*LISTED ENTRIES*:
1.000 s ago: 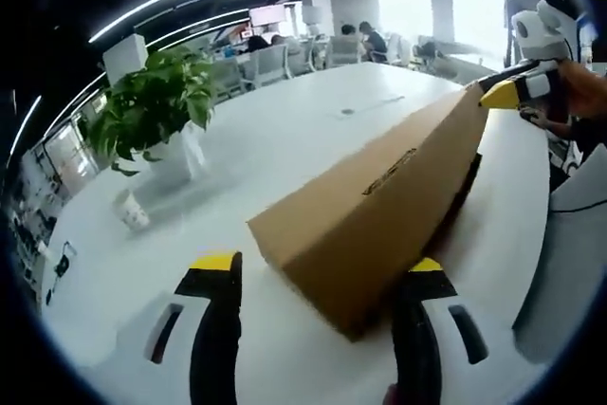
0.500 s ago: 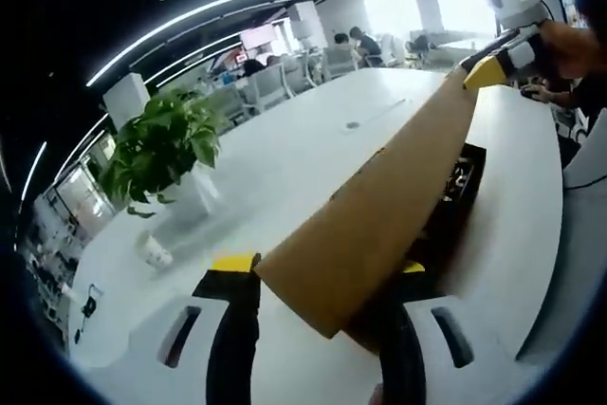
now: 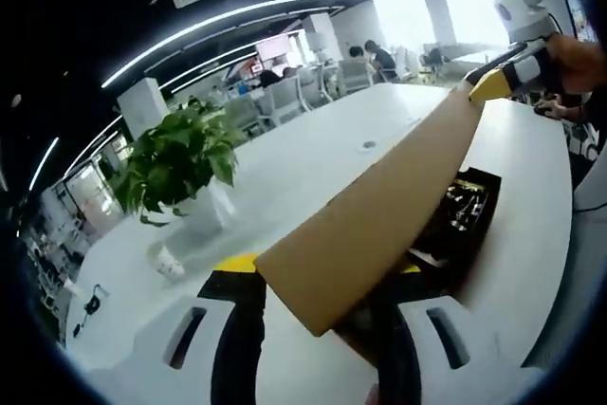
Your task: Operate the shoe box by opening the lid, removing the specified soft item, and placing it in the target area until the item is outside and the box remains undamaged.
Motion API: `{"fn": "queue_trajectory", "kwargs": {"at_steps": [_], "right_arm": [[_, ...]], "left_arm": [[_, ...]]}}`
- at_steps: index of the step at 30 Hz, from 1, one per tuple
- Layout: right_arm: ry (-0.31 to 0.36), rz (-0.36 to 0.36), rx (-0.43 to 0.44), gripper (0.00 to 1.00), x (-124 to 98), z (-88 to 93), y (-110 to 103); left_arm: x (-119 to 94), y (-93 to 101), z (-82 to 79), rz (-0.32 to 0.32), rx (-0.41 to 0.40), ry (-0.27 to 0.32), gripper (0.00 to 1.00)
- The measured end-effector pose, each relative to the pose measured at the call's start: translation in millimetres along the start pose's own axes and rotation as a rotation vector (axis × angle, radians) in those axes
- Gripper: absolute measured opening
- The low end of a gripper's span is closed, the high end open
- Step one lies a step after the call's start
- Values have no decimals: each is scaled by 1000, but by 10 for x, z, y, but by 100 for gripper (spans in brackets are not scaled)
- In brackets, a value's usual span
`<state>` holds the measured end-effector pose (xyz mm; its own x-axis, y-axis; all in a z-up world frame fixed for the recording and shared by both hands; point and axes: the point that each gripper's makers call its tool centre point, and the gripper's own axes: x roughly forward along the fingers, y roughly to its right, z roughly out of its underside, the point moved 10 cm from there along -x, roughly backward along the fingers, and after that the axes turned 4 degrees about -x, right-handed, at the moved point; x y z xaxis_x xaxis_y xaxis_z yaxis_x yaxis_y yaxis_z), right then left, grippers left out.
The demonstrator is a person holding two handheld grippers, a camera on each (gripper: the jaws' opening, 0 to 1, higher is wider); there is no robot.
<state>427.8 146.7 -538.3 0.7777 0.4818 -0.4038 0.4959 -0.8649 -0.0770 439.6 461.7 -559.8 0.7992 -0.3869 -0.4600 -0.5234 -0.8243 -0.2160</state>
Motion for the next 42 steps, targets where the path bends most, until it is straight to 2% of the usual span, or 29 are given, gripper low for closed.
{"fn": "queue_trajectory", "kwargs": {"at_steps": [4, 6, 9, 12, 20, 22, 25, 28, 36, 42], "right_arm": [[26, -29, -21, 42, -46, -9, 54], [36, -55, -63, 42, -78, -2, 59], [33, -102, -126, 47, -81, 50, 70], [15, -119, -177, 51, -72, 103, 66], [-5, -71, -218, 38, 24, 145, 156], [10, -23, -241, 31, 25, 126, 197], [34, 3, -236, 21, 42, 138, 238], [41, 12, -228, 16, 60, 161, 261], [26, 83, -288, 2, 95, 136, 308], [29, 100, -314, 1, 135, 109, 308]], "left_arm": [[10, -14, -18, 7, -16, -1, 42], [17, -24, -22, 11, -21, -3, 42], [29, -44, -54, 18, -35, -7, 42], [34, -52, -64, 26, -38, -13, 42], [40, -66, -88, 43, -44, -25, 42], [45, -74, -102, 45, -49, -27, 42], [55, -81, -116, 49, -53, -28, 42], [70, -101, -139, 55, -56, -30, 42], [112, -145, -173, 55, -84, -25, 43], [141, -170, -187, 57, -105, -19, 43]]}}
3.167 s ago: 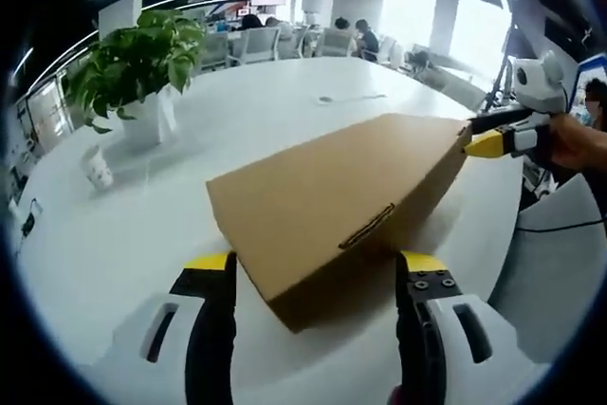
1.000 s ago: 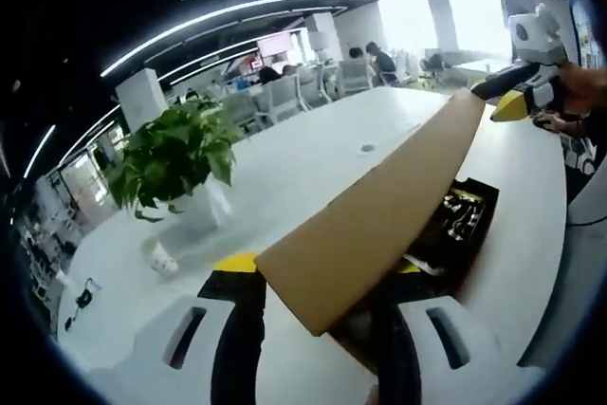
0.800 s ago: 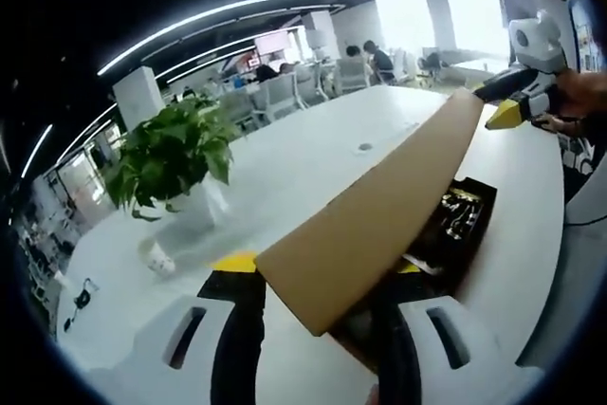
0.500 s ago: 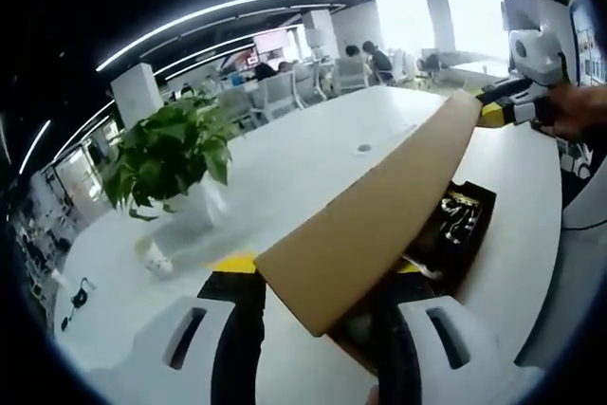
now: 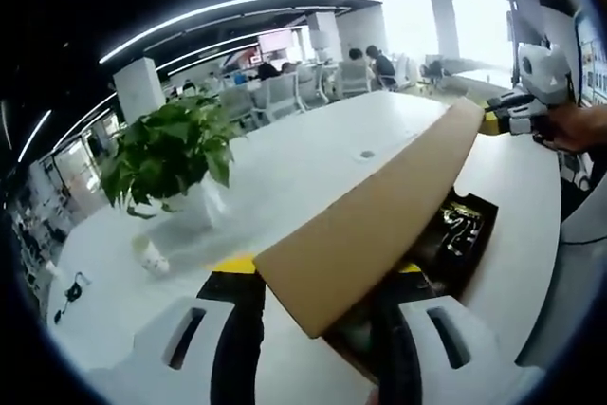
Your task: Operate the shoe box by opening the lid, removing the specified soft item, and placing it in the target area until the item is outside and the box remains undamaged.
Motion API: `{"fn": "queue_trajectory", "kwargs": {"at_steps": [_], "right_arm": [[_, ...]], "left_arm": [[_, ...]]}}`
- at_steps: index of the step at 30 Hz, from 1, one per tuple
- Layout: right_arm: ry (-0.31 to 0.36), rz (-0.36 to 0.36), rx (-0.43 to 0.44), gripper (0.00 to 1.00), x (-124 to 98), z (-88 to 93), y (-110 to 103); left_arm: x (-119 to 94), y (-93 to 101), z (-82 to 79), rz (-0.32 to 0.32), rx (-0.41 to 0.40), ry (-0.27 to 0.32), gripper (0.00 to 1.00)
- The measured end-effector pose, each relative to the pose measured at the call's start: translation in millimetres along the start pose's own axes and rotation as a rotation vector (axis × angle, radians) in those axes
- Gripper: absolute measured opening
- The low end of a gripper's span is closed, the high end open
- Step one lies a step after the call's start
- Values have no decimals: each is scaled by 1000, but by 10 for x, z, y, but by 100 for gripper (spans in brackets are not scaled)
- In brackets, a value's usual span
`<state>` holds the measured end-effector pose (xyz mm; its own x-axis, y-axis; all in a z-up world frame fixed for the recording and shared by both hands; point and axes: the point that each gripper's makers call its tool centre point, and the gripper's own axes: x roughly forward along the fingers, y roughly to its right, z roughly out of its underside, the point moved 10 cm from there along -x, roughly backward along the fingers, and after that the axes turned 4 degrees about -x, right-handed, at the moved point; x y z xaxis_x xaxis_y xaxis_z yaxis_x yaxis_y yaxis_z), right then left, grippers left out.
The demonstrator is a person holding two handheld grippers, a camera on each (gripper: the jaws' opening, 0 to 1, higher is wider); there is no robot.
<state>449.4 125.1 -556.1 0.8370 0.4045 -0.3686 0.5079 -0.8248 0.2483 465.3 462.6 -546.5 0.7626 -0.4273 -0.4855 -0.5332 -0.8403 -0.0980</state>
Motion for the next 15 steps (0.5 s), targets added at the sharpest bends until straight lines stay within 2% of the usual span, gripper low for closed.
{"fn": "queue_trajectory", "kwargs": {"at_steps": [9, 15], "right_arm": [[-4, 28, 22, 0, -27, -74, -14], [-20, 29, 11, 0, -21, -123, -4]], "left_arm": [[12, 5, -2, -21, -37, 14, 43], [-11, -37, 79, -42, -63, -2, 38]]}}
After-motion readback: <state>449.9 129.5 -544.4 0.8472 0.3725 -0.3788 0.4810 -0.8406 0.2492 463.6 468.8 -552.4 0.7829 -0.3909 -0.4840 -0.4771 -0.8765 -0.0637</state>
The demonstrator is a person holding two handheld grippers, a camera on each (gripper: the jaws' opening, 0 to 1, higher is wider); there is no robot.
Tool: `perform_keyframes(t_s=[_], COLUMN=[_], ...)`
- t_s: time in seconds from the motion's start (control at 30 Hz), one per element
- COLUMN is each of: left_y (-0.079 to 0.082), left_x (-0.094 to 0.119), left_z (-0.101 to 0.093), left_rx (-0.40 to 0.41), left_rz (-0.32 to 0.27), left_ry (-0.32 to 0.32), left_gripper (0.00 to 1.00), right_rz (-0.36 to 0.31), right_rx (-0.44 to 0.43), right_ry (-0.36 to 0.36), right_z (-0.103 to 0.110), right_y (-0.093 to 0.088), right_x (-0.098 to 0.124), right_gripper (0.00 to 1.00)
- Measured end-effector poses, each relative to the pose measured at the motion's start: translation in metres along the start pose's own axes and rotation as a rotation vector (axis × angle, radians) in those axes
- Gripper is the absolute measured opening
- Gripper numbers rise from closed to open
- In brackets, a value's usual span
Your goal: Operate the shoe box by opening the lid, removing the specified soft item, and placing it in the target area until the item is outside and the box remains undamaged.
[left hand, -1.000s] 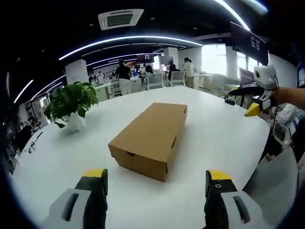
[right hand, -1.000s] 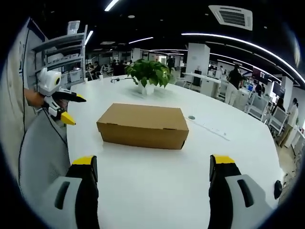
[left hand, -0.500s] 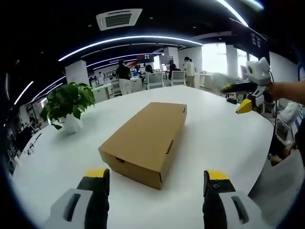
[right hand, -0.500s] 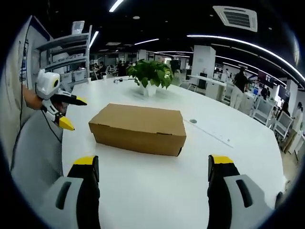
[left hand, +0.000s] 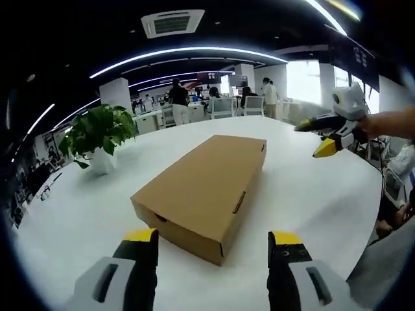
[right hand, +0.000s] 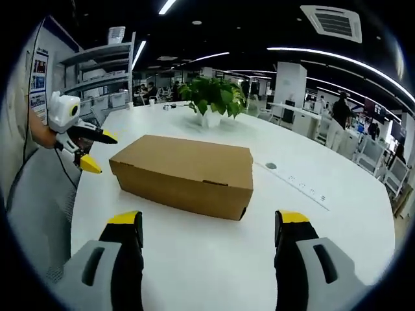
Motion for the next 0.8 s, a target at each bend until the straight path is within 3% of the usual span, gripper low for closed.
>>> perform_keyframes(t_s=[0.4,0.8], left_y=[-0.003,0.0], left_x=[-0.016,-0.033], left_z=[0.001,0.001], left_rx=[0.05,0.089], left_rz=[-0.005,0.007], left_ry=[0.074,0.101], left_gripper=[0.67,0.62], right_rz=[0.032,0.104], right_rx=[0.05,0.095], right_ry=[0.073,0.14], right_z=[-0.021,-0.038], right_y=[0.0,-0.009], right_x=[-0.044,-0.079], right_gripper=[0.71,0.6])
Point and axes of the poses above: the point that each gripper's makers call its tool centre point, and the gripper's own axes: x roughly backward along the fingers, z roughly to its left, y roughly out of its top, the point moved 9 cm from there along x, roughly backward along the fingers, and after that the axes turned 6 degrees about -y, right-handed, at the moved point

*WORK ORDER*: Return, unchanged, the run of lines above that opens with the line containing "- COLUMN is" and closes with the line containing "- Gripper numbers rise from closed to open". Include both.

*SOLUTION*:
- COLUMN is each of: left_y (-0.079 to 0.082), left_x (-0.094 to 0.119), left_z (-0.101 to 0.093), left_rx (-0.40 to 0.41), left_rz (-0.32 to 0.27), left_ry (-0.32 to 0.32), left_gripper (0.00 to 1.00), right_rz (-0.36 to 0.31), right_rx (-0.44 to 0.43), right_ry (-0.36 to 0.36), right_z (-0.103 to 0.110), right_y (-0.093 to 0.088), right_x (-0.098 to 0.124), right_gripper (0.00 to 1.00)
- Measured end-effector poses, each relative to the pose measured at the motion's start: translation in metres along the start pose's own axes and rotation as a rotation vector (axis × angle, radians) in those axes
- Gripper is the absolute measured opening
- Gripper numbers rise from closed to open

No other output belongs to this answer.